Shares in Brazilian Critical Minerals Ltd (ASX: BCM) were charging higher on Tuesday morning after the company published a bankable feasibility study into its Ema project, which said it had "exceptional economics''.
The study indicated that the project would be developed in two stages, with the first stage costing just US$74 million to build and having a payback period of six months.
The project would produce total rare earth oxides at a cost of US$8.84 per kilogram, which the company said was among the lowest costs globally.
A second stage that would double production would cost just US$27 million.
The company said regarding the study:
The bankable feasibility study confirms Ema as a long-life, economically resilient rare earth project, advancing BCM's pathway toward development and strengthening its exposure to critical minerals underpinning global electrification trends.
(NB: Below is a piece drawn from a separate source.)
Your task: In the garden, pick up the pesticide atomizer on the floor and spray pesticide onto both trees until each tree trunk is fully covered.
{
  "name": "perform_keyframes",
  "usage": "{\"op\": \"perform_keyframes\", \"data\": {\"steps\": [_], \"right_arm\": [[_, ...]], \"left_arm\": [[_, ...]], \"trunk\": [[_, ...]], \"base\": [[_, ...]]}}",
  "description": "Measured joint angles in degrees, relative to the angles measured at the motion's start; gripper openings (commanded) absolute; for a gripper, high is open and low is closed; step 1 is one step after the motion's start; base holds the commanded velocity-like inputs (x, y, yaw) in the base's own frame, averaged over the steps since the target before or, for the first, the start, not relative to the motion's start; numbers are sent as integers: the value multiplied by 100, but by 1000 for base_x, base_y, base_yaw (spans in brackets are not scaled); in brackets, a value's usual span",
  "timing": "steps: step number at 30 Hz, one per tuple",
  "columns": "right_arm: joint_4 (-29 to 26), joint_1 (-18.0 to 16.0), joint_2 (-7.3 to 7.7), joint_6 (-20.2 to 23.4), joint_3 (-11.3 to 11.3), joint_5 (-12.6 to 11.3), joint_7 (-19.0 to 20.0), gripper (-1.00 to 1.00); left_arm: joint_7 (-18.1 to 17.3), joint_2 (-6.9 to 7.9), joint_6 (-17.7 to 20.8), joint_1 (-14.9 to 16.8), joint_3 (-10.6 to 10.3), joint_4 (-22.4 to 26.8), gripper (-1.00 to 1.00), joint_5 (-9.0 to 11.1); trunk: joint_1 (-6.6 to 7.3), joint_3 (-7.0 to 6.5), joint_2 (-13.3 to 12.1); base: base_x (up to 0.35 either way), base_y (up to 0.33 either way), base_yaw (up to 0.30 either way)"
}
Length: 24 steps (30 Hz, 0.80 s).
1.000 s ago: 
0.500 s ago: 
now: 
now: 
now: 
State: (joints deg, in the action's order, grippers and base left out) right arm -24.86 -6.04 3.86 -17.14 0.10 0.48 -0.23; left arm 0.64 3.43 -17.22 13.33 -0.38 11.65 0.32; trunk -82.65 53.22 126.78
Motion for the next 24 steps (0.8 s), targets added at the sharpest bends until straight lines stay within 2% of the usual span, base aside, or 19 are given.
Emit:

The BFS incorporates a comprehensive suite of technical, operational and engineering initiatives designed to optimise project economics, de-risk future development pathways and support progression toward a disciplined Final Investment Decision (FID). The study follows a pivotal year for the Ema development team, including the successful completion of an extensive three-month in-situ recovery field trial program.
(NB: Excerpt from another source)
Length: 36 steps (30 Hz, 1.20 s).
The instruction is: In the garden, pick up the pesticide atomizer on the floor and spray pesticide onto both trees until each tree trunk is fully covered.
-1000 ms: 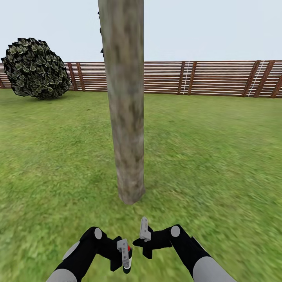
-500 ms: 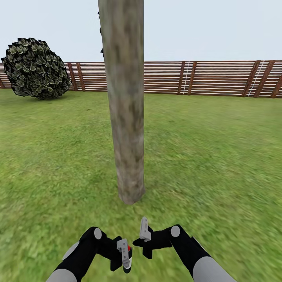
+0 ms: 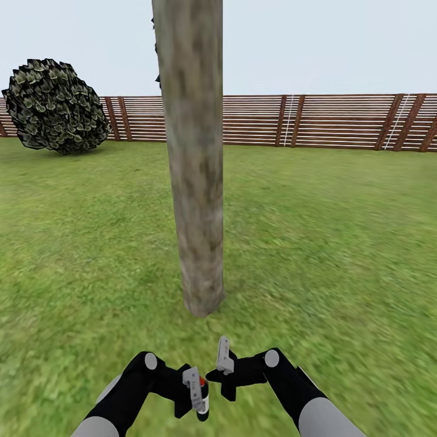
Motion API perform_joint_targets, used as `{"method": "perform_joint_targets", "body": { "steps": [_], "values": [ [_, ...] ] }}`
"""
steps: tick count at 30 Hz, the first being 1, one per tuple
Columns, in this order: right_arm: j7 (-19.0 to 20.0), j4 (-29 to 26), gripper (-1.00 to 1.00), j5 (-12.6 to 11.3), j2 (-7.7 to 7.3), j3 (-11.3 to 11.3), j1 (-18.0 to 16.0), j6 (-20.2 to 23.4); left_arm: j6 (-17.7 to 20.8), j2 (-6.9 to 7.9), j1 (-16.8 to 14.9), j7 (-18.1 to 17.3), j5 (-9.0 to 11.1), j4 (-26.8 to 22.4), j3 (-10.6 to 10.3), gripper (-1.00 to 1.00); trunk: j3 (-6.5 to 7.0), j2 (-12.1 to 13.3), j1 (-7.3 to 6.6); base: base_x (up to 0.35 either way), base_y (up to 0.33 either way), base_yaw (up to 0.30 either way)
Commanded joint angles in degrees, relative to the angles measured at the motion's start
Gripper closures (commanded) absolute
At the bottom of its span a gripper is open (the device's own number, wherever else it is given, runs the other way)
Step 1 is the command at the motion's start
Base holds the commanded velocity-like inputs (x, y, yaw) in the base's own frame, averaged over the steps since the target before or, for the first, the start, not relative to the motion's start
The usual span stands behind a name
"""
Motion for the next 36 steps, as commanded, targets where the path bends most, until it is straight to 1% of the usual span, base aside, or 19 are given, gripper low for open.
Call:
{"method": "perform_joint_targets", "body": {
  "steps": [1,12,16,18,21,22,23,24,27,28,29,30,33,36],
  "values": [
    [0.0,0.0,1.0,0.0,0.0,0.0,0.0,0.0,0.0,0.0,0.0,0.0,0.1,0.0,0.0,1.0,0.0,0.0,0.0,0.0,0.0,0.0],
    [0.0,0.0,1.0,0.0,0.0,0.0,0.0,0.0,0.0,0.09,0.0,0.0,0.2,0.0,0.0,1.0,0.0,0.0,0.0,0.0,0.0,0.0],
    [0.0,0.0,1.0,0.0,0.0,0.0,0.0,0.0,0.0,0.36,0.1,0.0,0.0,0.4,0.0,1.0,0.0,0.0,0.0,0.0,0.0,0.0],
    [0.0,0.0,1.0,0.0,0.0,0.0,0.0,0.0,0.0,0.56,0.1,0.9,-0.3,0.6,0.0,1.0,0.0,0.0,0.0,0.0,0.0,0.0],
    [0.0,0.0,1.0,0.0,0.0,0.0,0.0,0.0,0.1,1.08,0.4,4.1,-0.9,0.7,-0.3,1.0,0.0,0.0,0.0,0.0,0.0,0.0],
    [0.0,0.0,1.0,0.0,0.0,0.0,0.0,0.0,0.1,2.02,0.5,5.2,-2.1,0.8,-0.4,1.0,0.0,0.0,0.0,0.0,0.0,0.0],
    [0.0,0.0,1.0,0.0,0.0,0.0,0.0,0.0,0.1,2.6,0.5,5.4,-2.8,0.8,-0.4,1.0,0.0,0.0,0.0,0.0,0.0,0.0],
    [0.0,0.0,1.0,0.0,0.0,0.0,0.0,0.0,0.1,2.89,0.5,5.5,-3.2,0.8,-0.4,1.0,0.0,0.0,0.0,0.0,0.0,0.0],
    [0.0,0.0,1.0,0.0,-0.04,0.0,0.0,0.0,0.2,4.75,0.7,5.8,-4.7,0.8,-0.4,1.0,0.0,0.0,0.0,0.0,0.0,0.0],
    [0.0,0.0,1.0,0.0,-0.07,0.0,0.0,0.0,0.2,6.19,0.8,5.8,-5.0,0.8,-0.4,1.0,0.0,0.0,0.0,0.0,0.0,0.0],
    [0.0,0.0,1.0,0.0,-0.08,0.0,0.0,0.0,0.2,6.94,0.9,5.8,-5.1,0.8,-0.4,1.0,0.0,0.0,0.0,0.0,0.0,0.0],
    [0.0,0.1,1.0,0.1,-0.08,0.0,0.0,0.0,0.2,8.01,0.9,5.8,-5.2,0.9,-0.4,1.0,0.0,0.0,0.0,0.0,0.0,0.0],
    [0.0,0.1,1.0,0.1,-0.12,0.0,0.0,0.0,0.3,9.9,0.9,5.8,-5.2,0.9,-0.4,1.0,0.0,0.0,0.0,0.0,0.0,0.0],
    [0.0,0.1,1.0,0.1,-0.16,0.0,0.0,0.0,0.4,11.42,0.9,5.8,-5.3,0.9,-0.4,1.0,0.0,0.0,0.0,0.0,0.0,0.0]
  ]
}}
The company said in a statement to the ASX that the study highlights the potential for Ema to "emerge as one of the Western world's lowest-cost rare earth projects supplying downstream-compatible mixed rare earth carbonate product''.
The mine was expected to operate for 20 years and to produce, on average, EBITDA of US$219 million per year.
Brazilian Critical Minerals Managing Director Andrew Reid said:
The results of the Bankable Feasibility Study further reinforce our belief that Ema has the potential to emerge as one of the most compelling rare earth development projects globally. The study highlights a combination of low capital intensity, low operating costs, strong projected cashflow generation and robust financial returns, positioning Ema favourably amongst both existing producers and emerging rare earth projects worldwide. Importantly, these outcomes are underpinned by the successful application of in-situ recovery (ISR), a development approach that significantly reduces mining intensity, lowers infrastructure requirements and provides a scalable lower risk pathway to long-term production. Ema's financial performance is particularly significant given the conservative assumptions incorporated within the study and the substantial remaining upside associated with resource expansion, wellfield optimisation, reagent recycling initiatives and future production growth.
Mr Reid added that the mine would be of strategic importance as a source of rare earths outside of China, which has been a key focus for Western governments.
Brazilian Critical Minerals shares traded as high as 5.9 cents, up 25.5%, before settling back to be 17% higher at 5.5 cents. The company is valued at $92 million.